Of Love and Desire by Louis de Bernières
Like so many, I enjoyed Captain Corelli’s Mandolin but haven’t tried much else from de Bernières. These are love poems: many of them Greek-influenced; most of them sentimental and not very interesting. I marked out one passage I liked, but even it then turns into a clichéd relationship poem: “I looked behind and saw the long straight line of my mistakes, / Faithful as hounds, their eyes alert, trailing in my wake. But / They weren’t dogs, they were women, some fair, some dark …” (from “Mistakes”). [Read the first 25 pages.]
Yuki Chan in Brontë Country by Mick Jackson
The premise for this one – young Japanese woman visits the Brontë sites in Yorkshire as a way of reconnecting with her departed mother – sounded so interesting, but the third-person narration is very flat and detached. It makes Yuki and all the other characters seem like stereotypes: the fashion-obsessed Asian girl, the horde of Japanese tourists. I also noticed that far too many sentences and paragraphs start with “She.” I couldn’t be bothered to see how it would turn out. [Read the first 26%.]
Shylock Is My Name by Howard Jacobson
I’d read Jacobson’s three most recent novels and liked them all well enough. He’s certainly your go-to author if you want a witty discussion of the modern Jewish “persecution complex.” I think the problem with this one was that I wasn’t sure what it wanted to be: a contemporary Jewish novel, or a Hebrew fable, or some mixture thereof.
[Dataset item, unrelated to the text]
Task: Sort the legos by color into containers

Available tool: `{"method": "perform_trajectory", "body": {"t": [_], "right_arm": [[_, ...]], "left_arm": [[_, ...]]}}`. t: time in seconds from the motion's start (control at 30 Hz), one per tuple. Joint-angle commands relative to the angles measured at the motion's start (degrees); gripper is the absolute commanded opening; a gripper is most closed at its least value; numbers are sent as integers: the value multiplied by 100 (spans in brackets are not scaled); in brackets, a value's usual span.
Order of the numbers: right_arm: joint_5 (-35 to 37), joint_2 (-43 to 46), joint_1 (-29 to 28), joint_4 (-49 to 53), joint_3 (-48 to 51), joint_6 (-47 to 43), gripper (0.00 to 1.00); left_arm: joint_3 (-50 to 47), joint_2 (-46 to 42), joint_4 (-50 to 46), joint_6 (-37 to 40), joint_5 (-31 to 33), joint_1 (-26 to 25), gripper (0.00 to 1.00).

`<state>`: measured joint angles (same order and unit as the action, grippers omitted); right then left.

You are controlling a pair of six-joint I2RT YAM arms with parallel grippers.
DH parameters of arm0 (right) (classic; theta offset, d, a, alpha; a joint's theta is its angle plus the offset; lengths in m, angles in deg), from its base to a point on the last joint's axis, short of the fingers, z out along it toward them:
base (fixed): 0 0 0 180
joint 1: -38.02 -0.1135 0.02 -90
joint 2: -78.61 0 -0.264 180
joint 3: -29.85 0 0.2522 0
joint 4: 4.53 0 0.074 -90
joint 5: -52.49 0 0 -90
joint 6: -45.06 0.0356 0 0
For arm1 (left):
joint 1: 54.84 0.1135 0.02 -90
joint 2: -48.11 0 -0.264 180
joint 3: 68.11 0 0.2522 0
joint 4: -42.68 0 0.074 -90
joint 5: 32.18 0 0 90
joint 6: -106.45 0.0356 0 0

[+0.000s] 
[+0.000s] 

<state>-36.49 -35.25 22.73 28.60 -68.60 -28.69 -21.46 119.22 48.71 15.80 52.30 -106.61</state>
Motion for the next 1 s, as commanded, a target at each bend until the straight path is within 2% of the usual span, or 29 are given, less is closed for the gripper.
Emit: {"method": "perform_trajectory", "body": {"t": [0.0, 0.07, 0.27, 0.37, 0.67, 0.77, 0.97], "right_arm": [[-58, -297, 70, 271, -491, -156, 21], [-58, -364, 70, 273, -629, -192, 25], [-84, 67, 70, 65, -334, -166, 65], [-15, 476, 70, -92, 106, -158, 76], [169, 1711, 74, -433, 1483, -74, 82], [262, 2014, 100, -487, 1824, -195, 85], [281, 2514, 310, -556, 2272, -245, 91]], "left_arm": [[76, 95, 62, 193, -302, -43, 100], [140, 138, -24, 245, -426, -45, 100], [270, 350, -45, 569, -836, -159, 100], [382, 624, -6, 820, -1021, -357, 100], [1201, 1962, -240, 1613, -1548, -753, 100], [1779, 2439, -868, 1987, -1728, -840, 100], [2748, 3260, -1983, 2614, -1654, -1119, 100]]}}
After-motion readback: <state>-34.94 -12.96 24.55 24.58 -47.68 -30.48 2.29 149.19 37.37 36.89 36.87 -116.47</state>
Shylock is pretty much dropped in as is from The Merchant of Venice, so it’s unclear whether he’s Strulovitch’s hallucination or a time traveler or what. The exasperated father characters are well drawn, but their flighty daughters less so. I just got to a point where I didn’t care at all what happened next, which to me was the sign to give up and move on to something else. [Read the first 43%.]
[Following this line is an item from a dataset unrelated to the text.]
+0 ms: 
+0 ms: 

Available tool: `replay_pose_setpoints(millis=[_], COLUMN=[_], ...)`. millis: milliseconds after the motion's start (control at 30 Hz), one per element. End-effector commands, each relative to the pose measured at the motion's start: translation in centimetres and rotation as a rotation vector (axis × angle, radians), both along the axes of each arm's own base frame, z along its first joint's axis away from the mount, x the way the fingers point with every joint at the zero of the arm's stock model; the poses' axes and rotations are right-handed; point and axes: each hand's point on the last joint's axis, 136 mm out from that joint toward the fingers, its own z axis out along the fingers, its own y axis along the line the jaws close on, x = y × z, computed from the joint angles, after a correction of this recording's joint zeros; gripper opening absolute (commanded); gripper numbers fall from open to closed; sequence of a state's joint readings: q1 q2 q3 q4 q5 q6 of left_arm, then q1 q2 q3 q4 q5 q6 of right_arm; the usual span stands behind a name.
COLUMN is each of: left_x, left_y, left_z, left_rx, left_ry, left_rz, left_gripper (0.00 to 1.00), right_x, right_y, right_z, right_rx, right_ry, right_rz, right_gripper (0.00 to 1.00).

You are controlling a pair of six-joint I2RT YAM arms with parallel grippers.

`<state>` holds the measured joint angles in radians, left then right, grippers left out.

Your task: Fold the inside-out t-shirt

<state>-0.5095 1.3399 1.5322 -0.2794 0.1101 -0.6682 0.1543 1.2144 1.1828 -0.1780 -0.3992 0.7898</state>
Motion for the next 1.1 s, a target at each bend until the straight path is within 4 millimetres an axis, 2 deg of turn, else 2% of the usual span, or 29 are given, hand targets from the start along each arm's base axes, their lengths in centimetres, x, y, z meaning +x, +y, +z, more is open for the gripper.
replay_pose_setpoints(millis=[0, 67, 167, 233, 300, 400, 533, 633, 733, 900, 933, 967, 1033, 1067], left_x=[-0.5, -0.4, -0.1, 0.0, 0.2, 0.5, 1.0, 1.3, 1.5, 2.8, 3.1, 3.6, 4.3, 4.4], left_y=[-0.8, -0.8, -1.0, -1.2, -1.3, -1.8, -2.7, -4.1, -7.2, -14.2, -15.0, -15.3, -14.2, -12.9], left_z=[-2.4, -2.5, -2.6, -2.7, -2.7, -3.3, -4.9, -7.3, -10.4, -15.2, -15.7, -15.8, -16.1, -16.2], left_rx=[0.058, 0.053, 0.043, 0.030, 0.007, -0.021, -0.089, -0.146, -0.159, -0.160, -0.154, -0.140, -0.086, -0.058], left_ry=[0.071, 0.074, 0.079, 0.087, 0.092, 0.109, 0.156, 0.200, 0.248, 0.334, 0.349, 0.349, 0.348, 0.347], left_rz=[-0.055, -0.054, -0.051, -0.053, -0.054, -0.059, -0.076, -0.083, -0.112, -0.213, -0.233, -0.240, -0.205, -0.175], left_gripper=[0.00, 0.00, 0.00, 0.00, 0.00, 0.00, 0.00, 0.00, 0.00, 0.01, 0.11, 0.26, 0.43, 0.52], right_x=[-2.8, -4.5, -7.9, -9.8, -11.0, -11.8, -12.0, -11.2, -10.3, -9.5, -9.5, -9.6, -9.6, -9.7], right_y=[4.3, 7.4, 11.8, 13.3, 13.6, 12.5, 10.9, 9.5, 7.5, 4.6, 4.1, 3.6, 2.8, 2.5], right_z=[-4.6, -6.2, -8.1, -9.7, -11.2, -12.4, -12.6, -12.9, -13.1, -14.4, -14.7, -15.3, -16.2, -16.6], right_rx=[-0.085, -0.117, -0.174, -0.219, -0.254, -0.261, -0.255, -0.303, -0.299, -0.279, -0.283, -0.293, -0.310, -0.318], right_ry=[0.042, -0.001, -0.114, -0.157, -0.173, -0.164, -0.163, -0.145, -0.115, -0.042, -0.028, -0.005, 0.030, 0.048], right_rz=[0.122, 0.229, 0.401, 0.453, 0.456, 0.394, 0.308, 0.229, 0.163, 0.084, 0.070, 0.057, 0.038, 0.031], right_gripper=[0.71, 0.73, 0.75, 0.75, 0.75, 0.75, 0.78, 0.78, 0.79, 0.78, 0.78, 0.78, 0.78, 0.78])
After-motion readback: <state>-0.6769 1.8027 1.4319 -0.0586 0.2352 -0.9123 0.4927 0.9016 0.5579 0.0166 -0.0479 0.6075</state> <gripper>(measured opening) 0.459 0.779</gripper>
As Close to Us as Breathing by Elizabeth Poliner
The writing is measured and lovely, and I appreciated the picture of late-1940s life for a Jewish family, but the pace was killing me: this is set in one summer, but with constant flashbacks and flash-forwards to other family stories, such that although we learn on page 1 that a character has died, even by the 60% mark I still had not learned how. Also, the narrator is telling everything in retrospect from 1999, but there is too little about her life at that present moment. I would direct readers to Elizabeth Graver’s The End of the Point instead. [Read the first 60%.]
The Book of Aron by Jim Shepard
I’d read such rave reviews of this novel set in the Warsaw ghetto during the Second World War, and I’ve always meant to try something by Jim Shepard, so this seemed an ideal place to start. I decided to stop because although this is a fairly believable child’s voice, it is only being used to convey information. To me the spark of personality and the pull of storytelling are lacking. I felt like I was reading a history book about the Holocaust, subtly tweaked (i.e. dumbed down and flattened) to sound like it could be a child’s observations. [Read the first 53 pages.]
Georgia by Dawn Tripp
Who doesn’t love Georgia O’Keeffe’s dreamy paintings of flowers and southwestern scenes? Initially I loved her tough-as-nails voice in this fictionalized autobiography, too, but as the story wore on it felt like she was withholding herself to some degree, only giving the bare facts of (dry, repetitive) everyday life and (wet, repetitive) sex scenes with 24-years-her-elder photographer Alfred Stieglitz. Call me impatient, but I couldn’t be bothered to stick around to see if something actually happened in this novel. I think I’d be interested in glancing through O’Keeffe and Stieglitz’s correspondence, though, just to see how the voices compare to what Tripp has created here. [Read the first 48%.]